記事番号:T00071829
車王電子(モバイルトロン・エレクトロニクス)は世界最大の自動車アフターマーケット(AM)向けエンジン用電子部品メーカーです。
1982年の設立当初、資本金は120万台湾元、従業員は2人しかいませんでした。蔡裕慶董事長は、自動車に電子部品があまり搭載されていなかった当時に、電子式点火装置など自動車用電子部品を主要製品と位置付け、昼は営業、夜は製品開発と休む間も惜しんで働きました。
その結果、初年度68万元だった売上高は翌年600万元、3年目に2,900万元と急増。工場拡張が急務となり、台北から土地の安い台中に移転しました。中国の寧波工場や米国子会社などを設立後、01年に株式上場を果たし、16年連結売上高が23億台湾元を超えるまでに成長しました。
現在は自動車用電子部品が売上高の73.6%、電動工具が残り26.4%を占めています。従業員は1,000人以上。台中と寧波の3工場で生産し、世界100カ国以上に製品を販売しています。
研究開発を重視
車王電子は毎年売上高の5%を研究開発(R&D)に充て、研究開発者が従業員の10%以上を占めるなど、研究開発を非常に重視しています。
例えば、同社の電動ドライバーは見た目は他社とあまり変わりませんが、ドライバーの先端にライトを搭載しているので暗所でも作業がしやすく、バッテリーが切れたときには取っ手を外して手動で使えます。このように簡単なアイデアを組み合わせることで、世界で通用する特許を保有しています。

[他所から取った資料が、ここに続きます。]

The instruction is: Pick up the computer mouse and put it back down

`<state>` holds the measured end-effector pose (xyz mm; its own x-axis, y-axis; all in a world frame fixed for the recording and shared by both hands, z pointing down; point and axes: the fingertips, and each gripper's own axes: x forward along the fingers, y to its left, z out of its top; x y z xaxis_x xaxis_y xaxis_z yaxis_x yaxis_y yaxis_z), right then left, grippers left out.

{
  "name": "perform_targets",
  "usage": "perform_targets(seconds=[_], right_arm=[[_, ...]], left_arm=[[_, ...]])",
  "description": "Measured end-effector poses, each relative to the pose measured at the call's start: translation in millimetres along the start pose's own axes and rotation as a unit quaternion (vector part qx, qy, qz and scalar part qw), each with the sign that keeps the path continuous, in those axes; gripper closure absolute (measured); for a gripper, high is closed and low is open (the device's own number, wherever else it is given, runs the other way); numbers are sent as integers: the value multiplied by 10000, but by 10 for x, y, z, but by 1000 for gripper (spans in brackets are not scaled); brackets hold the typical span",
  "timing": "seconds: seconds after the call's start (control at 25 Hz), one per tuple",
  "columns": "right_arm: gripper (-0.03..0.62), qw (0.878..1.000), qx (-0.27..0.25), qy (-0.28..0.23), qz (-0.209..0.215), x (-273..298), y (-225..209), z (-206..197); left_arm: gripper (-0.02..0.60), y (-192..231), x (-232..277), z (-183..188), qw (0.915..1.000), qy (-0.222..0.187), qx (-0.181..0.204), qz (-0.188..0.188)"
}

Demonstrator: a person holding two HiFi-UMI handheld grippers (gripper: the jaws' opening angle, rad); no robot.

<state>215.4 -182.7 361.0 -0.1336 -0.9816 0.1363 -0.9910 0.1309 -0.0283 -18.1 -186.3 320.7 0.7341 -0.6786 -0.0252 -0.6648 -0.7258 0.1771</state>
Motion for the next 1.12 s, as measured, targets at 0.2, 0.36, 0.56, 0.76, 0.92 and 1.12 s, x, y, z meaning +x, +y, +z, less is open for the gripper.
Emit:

さらに蔡董事長は06年、▽運営の最適化▽テレマティクス(自動車のIT化)の研究▽他社との戦略提携──を担当する幹部3人を総経理室に配属しました。現場から切り離すことで、日常業務の業績目標や評価にとらわれず、ビジネスチャンスを模索したり、経営体質を改善することに専念させる狙いです。
このうち1人が、自動車のメンテナンスの際には、車王電子の主要製品の電子式点火装置だけでなく、センサーも同時に交換することが多いことに気づきました。そこで同社の製品ラインアップに加えたところ、世界100社以上の自動車メーカーに採用されるなど、大きな成果を挙げています。
顧客サイドからIoT化
このほかに蔡氏は、製造、販売、サービスの機能を一体化したプラットホームを構築しました。
これにより、海外の顧客でも、電話でやり取りすることなく、車王電子の公式サイトに欲しい部品の自動車の車台番号を入力するだけで、電子カタログを見て注文することができるようになりました。入力と同時に競合の製品情報まで表示されるので、価格の比較も簡単です。
注文が入れば、車王電子はタブレット端末でその製品の型番と数量だけでなく、倉庫のどこにあるかまで確認し、出荷することができます。さらに、倉庫の在庫が少なくなれば、自動的に工場に生産依頼を通知したり、原材料メーカーに発注する仕組みです。
その上、蔡氏が台中の本社にいても、世界中の拠点の前日の売上高から、注文があった製品ごとの粗利益率まで確認することができるのです。
車王電子はまず、こうした海外の顧客に対する即時オンラインサービスを実現しました。今後はIoV(車のインターネット)が同社にもたらす商機に期待を寄せています。